Até aqui, os analistas prevêem que a administração pobre continuará a oppress Ugandans, mesmo por os próximos 50 anos, a menos que os líderes políticos do país demonstrarem a vontade e o compromisso para criar a mudança positiva. De um lado, muitos discutiram que os inimigos reais da democracia do país não podem bem ser longe dos povos mesmos que controlam atualmente o estado de Uganda de político e de assuntos económicos, mencionando neste caso aqueles que intimidam, torturam e acusam membros e suportes dos partidos de oposição errada.
Mais preocupação é o equívoco que na base da filosofia colonial era o mito que a cultura européia era superior à cultura africana; que o homem branco era “mais civilizado” e “moral” quando o homem negro era “inverso” e “selvagem”.

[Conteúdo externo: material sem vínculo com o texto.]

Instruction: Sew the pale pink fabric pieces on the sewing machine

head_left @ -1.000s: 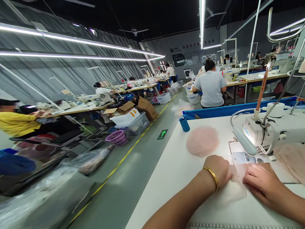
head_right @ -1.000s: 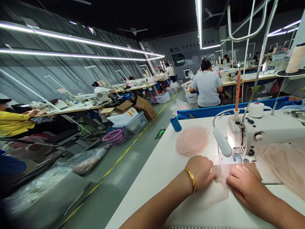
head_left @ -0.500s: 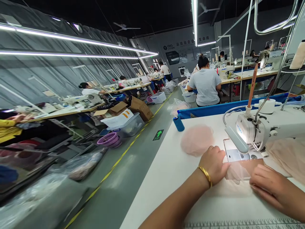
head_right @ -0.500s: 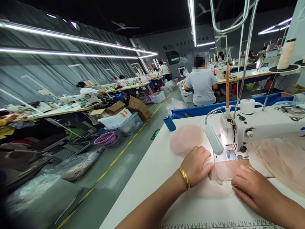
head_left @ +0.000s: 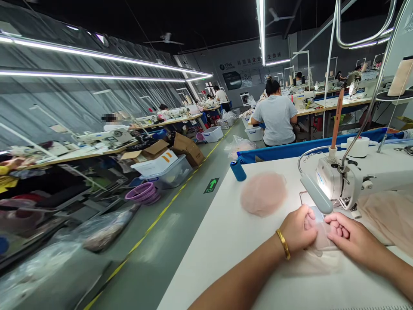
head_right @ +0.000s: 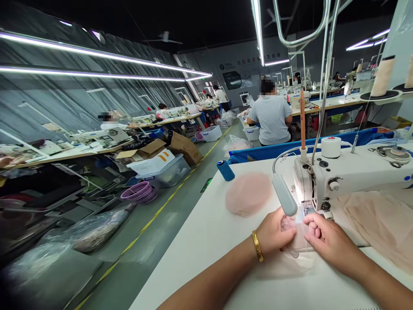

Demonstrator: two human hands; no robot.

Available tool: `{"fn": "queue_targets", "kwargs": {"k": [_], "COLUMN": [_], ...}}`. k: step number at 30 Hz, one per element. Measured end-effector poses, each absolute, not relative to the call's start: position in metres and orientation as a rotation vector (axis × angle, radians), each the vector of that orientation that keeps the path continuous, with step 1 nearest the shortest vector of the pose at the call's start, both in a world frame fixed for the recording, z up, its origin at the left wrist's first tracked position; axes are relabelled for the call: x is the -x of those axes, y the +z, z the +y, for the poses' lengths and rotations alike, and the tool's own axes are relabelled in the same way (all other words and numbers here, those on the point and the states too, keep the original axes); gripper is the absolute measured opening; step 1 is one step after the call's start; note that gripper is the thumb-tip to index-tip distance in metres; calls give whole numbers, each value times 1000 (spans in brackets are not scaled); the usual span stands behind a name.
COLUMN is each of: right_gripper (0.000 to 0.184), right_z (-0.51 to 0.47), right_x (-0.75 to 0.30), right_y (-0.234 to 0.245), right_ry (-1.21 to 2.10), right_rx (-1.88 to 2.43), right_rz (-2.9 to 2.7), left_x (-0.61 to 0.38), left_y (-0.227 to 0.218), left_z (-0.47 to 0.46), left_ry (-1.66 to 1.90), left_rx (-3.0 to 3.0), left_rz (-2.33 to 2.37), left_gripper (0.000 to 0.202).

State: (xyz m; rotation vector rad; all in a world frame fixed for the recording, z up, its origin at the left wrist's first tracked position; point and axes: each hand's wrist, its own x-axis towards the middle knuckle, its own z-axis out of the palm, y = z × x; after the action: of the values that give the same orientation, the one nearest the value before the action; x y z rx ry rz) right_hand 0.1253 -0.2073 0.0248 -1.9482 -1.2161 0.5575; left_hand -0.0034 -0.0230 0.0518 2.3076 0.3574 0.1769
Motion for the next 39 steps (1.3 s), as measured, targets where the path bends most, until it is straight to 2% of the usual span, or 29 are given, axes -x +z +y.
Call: {"fn": "queue_targets", "kwargs": {"k": [5,11,17,34,39], "right_gripper": [24,27,28,26,28], "right_z": [-211,-210,-204,-202,-203], "right_x": [-119,-118,-116,-112,-112], "right_y": [26,21,20,26,27], "right_ry": [506,464,442,17,23], "right_rx": [1945,1936,1899,1799,1759], "right_rz": [-1294,-1251,-1219,-1358,-1370], "left_x": [3,5,7,7,6], "left_y": [55,50,45,44,42], "left_z": [-30,-34,-37,-43,-47], "left_ry": [149,212,264,421,438], "left_rx": [-2041,-1905,-1926,-2039,-1932], "left_rz": [421,388,371,295,276], "left_gripper": [13,14,14,10,12]}}
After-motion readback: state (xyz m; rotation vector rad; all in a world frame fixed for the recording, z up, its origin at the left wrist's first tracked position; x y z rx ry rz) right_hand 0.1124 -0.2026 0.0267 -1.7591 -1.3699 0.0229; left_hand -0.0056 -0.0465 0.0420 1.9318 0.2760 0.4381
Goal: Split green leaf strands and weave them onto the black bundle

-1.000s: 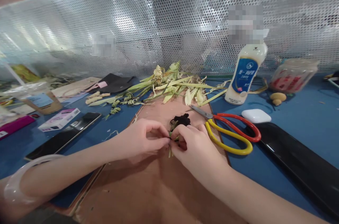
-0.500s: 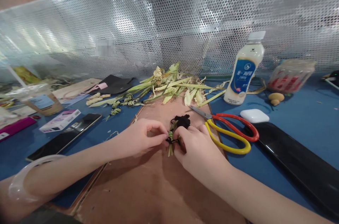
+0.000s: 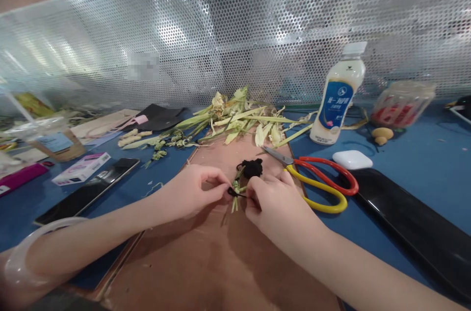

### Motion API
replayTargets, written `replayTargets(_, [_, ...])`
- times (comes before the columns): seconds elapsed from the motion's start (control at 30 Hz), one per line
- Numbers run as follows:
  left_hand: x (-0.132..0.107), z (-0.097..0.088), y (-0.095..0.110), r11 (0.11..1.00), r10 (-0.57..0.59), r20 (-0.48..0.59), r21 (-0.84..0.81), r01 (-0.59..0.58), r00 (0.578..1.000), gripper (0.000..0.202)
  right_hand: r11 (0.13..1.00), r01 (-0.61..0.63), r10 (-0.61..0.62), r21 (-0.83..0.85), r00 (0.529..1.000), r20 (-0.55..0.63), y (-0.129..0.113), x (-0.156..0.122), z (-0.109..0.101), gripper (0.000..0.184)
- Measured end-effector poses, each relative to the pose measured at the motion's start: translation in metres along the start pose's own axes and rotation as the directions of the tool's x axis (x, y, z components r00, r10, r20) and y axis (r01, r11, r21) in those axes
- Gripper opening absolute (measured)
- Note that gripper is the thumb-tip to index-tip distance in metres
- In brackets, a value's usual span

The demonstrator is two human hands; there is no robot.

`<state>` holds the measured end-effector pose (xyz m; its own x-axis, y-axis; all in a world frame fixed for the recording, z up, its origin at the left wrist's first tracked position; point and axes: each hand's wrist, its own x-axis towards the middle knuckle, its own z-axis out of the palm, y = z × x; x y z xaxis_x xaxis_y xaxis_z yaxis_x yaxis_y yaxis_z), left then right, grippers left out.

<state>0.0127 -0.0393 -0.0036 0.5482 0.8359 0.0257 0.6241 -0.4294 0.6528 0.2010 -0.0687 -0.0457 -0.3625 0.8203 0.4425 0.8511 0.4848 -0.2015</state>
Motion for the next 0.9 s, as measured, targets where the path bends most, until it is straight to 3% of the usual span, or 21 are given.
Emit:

Uma outra parte deste mito, talvez menos cruel mas de nenhum menos insidioso, eram a idéia que as “pessoas negras eram crianças e orientação necessário.
Transformou-se assim a carga de homem branco para ajudar estes povos infelizes pobres a crescer acima, sob a guisa da “civilização”. Mas nada era mais inferior aos africanos, do que esta atitude paternalista.
Entretanto, Uganda exigiu tal liberdade 47 anos há? Se fêz, o que poderia ter acontecido nos anos passados após a independência, onde nossos líderes (destituídos e esses no poder) deliberadamente não são exercitados os princípios verdadeiros de liberdade e de democracia?.
Que acontecerá a todos os anos que os partidos políticos da oposição estiveram confinados a um canto da casa? Que acontecerá a todos os anos em que nós não podemos expresso nossas opiniões livremente em nosso próprio país? Sua suposição é tão boa quanto minhas.
Sobre os anos, anotou-se que destruir a opinião dos africanos no mito de homem branco era uma coisa, mas para mudar a política de um país como Uganda é outro.
Tornou-se óbvio que uma força mais poderosa é necessário trazer a mudança real na liderança Ugandan. Esta força nova é democracia e nós devemos finalmente vir-lhe.
Infelizmente, entretanto, a democracia em Uganda nunca estêve sobre mais do que eleições de organização ou nas palavras; os povos nse têm muitas dúvidas no significado da democracia.
O mundo ocidental tem cansado e embaraçado no som da democracia da palavra em África e particular subsariano. A menos que os Ugandans forem dispostos começ livrados destes antagonistas, o conceito da democracia no país será insuficiente das realidades.